Sadness at its collapse

West Pier after collapse in December 2002
Image reproduced by permission from Sean Clark, photographer. Many more images of the West Pier, can be found at his site

I was so very sorry to learn about the partial collapse of the West Pier. The news we heard months ago that there were plans to restore this unique Victorian structure and that the finance was forthcoming was very heartening. In my view this is a stand alone project and should not be muddied by anything that will detract from the Pier. The Pier is the star and focal point.

Memories of happy childhood days
We spent many happy hours as children and with our own children in the 60’s enjoying the delights that this genteel if faded Victorian lady provided.
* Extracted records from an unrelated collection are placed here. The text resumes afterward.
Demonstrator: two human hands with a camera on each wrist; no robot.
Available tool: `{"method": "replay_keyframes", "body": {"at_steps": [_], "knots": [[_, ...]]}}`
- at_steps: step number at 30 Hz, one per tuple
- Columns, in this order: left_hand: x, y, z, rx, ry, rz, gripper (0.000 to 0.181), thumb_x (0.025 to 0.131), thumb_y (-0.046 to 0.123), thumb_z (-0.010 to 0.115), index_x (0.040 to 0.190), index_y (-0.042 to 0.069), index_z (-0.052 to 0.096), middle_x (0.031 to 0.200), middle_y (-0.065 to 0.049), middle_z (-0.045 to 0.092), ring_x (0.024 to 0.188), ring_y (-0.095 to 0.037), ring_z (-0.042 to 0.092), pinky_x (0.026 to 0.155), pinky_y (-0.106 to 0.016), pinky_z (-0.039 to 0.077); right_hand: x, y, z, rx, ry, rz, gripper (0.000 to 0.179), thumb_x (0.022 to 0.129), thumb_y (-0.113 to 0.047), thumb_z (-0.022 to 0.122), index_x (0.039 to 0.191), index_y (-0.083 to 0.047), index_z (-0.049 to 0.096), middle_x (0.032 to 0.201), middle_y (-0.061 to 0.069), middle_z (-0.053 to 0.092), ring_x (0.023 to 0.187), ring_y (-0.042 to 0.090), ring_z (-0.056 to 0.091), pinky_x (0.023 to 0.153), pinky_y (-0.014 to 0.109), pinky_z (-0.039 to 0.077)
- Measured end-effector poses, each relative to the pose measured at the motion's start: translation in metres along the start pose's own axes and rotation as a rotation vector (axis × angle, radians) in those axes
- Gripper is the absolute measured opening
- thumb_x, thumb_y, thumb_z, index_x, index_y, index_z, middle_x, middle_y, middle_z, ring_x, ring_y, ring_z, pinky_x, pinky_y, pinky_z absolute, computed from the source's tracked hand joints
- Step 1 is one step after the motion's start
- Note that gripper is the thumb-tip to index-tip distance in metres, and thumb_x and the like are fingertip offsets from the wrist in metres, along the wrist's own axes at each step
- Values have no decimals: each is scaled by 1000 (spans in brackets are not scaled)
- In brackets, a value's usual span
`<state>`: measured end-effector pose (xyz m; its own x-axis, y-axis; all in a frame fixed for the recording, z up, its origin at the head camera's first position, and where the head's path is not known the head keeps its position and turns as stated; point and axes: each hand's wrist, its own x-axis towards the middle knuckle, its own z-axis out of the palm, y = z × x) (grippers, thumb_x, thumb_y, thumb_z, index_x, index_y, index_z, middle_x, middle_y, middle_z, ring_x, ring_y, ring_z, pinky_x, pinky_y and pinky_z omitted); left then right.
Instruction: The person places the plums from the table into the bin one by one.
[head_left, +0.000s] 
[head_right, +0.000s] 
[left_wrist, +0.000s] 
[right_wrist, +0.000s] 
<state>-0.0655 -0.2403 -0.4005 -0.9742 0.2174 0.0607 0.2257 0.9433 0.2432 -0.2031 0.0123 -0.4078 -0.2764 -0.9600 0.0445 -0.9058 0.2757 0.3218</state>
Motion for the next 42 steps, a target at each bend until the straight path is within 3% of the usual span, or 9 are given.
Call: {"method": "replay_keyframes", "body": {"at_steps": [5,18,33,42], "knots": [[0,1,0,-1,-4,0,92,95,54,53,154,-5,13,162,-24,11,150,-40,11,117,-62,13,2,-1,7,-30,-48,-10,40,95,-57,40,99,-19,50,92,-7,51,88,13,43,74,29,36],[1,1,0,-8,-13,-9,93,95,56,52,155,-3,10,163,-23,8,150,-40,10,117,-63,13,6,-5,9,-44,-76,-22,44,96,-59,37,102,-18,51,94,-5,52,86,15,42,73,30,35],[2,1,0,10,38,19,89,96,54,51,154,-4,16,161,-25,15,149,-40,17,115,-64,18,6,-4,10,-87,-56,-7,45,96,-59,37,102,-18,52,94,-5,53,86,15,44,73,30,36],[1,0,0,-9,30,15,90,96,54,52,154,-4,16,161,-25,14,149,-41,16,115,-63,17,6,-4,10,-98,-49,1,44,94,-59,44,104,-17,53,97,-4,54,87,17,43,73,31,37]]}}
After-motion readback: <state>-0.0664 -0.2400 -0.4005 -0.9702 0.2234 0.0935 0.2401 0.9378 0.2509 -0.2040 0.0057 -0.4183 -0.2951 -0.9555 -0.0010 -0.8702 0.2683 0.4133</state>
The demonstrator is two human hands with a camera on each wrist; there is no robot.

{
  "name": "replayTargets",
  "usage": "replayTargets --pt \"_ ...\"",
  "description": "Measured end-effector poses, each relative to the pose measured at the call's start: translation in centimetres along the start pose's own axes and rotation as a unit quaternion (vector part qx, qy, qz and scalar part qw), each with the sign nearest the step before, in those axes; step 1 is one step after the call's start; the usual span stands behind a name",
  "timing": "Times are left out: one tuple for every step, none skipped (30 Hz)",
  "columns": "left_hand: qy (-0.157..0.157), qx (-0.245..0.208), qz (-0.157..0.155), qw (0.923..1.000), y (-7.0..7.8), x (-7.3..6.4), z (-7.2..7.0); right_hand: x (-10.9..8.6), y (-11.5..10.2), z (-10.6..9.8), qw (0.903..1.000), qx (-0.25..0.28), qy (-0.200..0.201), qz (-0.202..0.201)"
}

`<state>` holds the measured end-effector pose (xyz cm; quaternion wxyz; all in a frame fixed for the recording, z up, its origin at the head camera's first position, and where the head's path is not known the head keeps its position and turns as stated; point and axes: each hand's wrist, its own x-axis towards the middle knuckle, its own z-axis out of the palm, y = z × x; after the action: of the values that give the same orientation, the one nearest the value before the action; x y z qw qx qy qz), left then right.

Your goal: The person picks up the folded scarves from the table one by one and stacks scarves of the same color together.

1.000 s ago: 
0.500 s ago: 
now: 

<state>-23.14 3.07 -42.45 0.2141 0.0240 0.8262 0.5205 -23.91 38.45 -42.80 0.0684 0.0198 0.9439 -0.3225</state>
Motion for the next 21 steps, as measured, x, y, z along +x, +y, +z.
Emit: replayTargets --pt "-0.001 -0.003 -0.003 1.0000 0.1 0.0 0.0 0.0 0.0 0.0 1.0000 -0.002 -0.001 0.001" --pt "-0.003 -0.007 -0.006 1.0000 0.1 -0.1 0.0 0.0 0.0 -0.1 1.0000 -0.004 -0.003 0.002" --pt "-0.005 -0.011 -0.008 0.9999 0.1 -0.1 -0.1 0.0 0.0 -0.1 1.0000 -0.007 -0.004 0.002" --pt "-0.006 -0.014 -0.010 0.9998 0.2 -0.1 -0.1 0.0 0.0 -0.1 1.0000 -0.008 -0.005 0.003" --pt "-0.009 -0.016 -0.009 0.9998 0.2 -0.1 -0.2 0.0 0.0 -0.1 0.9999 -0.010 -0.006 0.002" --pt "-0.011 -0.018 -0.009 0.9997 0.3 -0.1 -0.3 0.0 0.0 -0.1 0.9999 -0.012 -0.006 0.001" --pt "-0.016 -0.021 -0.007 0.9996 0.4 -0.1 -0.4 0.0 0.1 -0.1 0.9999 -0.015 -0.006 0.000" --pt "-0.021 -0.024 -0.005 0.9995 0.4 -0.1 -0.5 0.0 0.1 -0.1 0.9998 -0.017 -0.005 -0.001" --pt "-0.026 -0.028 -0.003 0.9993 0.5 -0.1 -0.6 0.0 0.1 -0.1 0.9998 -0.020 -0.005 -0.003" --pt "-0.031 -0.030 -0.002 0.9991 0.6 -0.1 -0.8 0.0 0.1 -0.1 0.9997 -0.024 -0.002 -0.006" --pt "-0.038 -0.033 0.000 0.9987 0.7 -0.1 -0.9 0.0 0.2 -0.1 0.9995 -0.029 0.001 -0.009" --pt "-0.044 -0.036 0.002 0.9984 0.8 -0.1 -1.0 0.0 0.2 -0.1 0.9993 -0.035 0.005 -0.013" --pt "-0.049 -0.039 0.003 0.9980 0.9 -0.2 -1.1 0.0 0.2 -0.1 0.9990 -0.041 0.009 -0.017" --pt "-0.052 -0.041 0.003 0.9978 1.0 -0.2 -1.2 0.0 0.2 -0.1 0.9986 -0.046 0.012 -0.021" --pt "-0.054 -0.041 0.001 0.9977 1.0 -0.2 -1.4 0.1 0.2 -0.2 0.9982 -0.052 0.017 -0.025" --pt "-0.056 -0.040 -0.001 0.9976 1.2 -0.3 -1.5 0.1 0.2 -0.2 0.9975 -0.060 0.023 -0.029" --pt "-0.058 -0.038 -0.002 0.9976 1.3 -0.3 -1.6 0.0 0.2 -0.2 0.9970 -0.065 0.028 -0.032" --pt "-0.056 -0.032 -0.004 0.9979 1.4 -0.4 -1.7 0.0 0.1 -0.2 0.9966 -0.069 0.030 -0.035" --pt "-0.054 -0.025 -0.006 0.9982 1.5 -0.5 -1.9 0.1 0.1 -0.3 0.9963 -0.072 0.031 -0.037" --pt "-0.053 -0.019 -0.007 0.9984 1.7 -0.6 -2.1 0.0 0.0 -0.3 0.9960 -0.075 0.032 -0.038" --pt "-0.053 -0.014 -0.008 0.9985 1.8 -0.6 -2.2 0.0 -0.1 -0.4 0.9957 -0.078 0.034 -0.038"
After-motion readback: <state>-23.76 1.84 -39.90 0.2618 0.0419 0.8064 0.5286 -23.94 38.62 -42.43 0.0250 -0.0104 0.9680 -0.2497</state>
For goodness sake, someone, get on with it and save this bit of Brighton’s heritage before it is too late!

Comments about this page

  • My dad worked on the pier way back in the 60s and early 70s. He remembers the morning after the night the barge knocked into it.

    By Liz Wakefield (29/12/2002)
  • It’s a shame that the West Pier has been left to destroy itself when it should have been restored ages ago. No-one cares for things like this in this country – there is no pride anymore. RIP West Pier.

    By James Culver (31/12/2002)
  • The West Pier has fallen beyond repair. It would need too much money to repair it and there is no real point; it’s just going to be restored to its 1920s version and no one likes old things.

    By Johannes de Silva (24/06/2003)
  • There has been many a chance to secure the West Pier or rebuild it, obviously there was no intention of doing this at any foreseeable time in the future and now it is too late. I hope that the money Brighton Council had for the repair of the pier goes on something of use to the people of Brighton and does not go towards Mayoral and council parties.

    By Steve Ross (03/07/2004)
  • Witnessing this spirited, grand princess so painfully fall from grace, must be tantamount to sitting helpless in a life boat watching the Titanic sink. Were our dear friend a lame horse, its suffering would have ended decades ago. I fear the opportunity for restoration may well have now passed, but one would think that funding for such an historically significant project might be found at a national level, and not just left at the feet of local councils. In memory of many special hours spent with you as a child – RIP old friend!

    By Alan O'Brien (08/10/2004)
  • I can’t believe the short-sightedness of the ‘nobody likes old things’ comment! I grew up in Brighton with the delapidated pier a sad but beloved fixture on the landscape.  I was thrilled when the West Pier sign started getting lit again about ten years ago.  Of course the pier is beyond repair now, but once its restoration would have been wonderful.  An external recreation doesn’t mean the interior had to be ballrooms and music halls – look at the Palace Pier, plenty like that ‘old thing’.  I’m of the opinion there’s only one way to honour the West Pier now.  Build a beautiful modern pier designed by some hot young architect on its foundations, and let it house a national pier museum and the surviving booths restored!

    By Kate Miller (30/09/2006)
  • Last september I visited Brighton as a tourist from the Netherlands, and thought I knew what to expect when we walked towards the remains for the first time. I was not prepared for the surge of emotions that went through me as I faced the skeleton of the ballroom-end of this Pier, to which I have always felt a peculiar connection. ‘You came to me when I called for you’ it seemed to say to me, ‘just before I finally disappear.’ I had to follow its demise on the internet, shocked to the core that this flowing, elegant and vulnerable building was completely left on its own, and being allowed to fall down and burn. In Scheveningen, a smaller but comparable pier was destroyed by the Germans, and rebuilt in the seventies with the most repulsive materials and colour-scheme. Eight years ago this structure was ‘pimped-up’, but the result remains very mediocre. Considering the West Pier, I am totally convinced it should be rebuilt in its original style and with as many original features as possible. Our visit to the Palace Pier has strengthened my opinion, because I found its blaring vulgarity offending and, quite honestly, an enormous desillusion. Imagine the West Pier restored, and going for a luncheon-concert in the new Concert hall (where they play Mozart), and afterwards joining a salsa-workshop in the new ballroom. How’s that for spending a Saturday-afternoon on Brighton’s West Pier! Combining culture and pleasure in a remarkable place; it would make me visit and re-visit Brighton over and over again.